Give back all of the data exactly.

◆ Dataset extract
───

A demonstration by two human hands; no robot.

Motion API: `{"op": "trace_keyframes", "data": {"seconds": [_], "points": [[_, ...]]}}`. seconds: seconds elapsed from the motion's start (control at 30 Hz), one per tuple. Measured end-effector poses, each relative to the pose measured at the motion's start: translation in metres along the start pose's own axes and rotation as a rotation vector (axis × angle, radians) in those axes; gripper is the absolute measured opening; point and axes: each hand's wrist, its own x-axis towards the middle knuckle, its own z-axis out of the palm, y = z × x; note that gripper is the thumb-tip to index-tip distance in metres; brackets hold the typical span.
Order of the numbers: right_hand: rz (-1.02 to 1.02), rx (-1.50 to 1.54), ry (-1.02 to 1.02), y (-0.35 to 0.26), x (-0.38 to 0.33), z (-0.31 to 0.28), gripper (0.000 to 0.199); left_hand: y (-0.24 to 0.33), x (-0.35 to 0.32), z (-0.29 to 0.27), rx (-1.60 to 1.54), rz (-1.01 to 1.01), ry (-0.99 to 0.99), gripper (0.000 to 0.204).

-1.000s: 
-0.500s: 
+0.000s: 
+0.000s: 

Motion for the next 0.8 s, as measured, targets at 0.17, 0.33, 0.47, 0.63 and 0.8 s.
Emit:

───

◆ Task result
A demonstration by two human hands; no robot.

Motion API: `{"op": "trace_keyframes", "data": {"seconds": [_], "points": [[_, ...]]}}`. seconds: seconds elapsed from the motion's start (control at 30 Hz), one per tuple. Measured end-effector poses, each relative to the pose measured at the motion's start: translation in metres along the start pose's own axes and rotation as a rotation vector (axis × angle, radians) in those axes; gripper is the absolute measured opening; point and axes: each hand's wrist, its own x-axis towards the middle knuckle, its own z-axis out of the palm, y = z × x; note that gripper is the thumb-tip to index-tip distance in metres; brackets hold the typical span.
Order of the numbers: right_hand: rz (-1.02 to 1.02), rx (-1.50 to 1.54), ry (-1.02 to 1.02), y (-0.35 to 0.26), x (-0.38 to 0.33), z (-0.31 to 0.28), gripper (0.000 to 0.199); left_hand: y (-0.24 to 0.33), x (-0.35 to 0.32), z (-0.29 to 0.27), rx (-1.60 to 1.54), rz (-1.01 to 1.01), ry (-0.99 to 0.99), gripper (0.000 to 0.204).

-1.000s: 
-0.500s: 
+0.000s: 
+0.000s: 

Motion for the next 0.8 s, as measured, targets at 0.17, 0.33, 0.47, 0.63 and 0.8 s.
Emit:

The exercise was answered completely.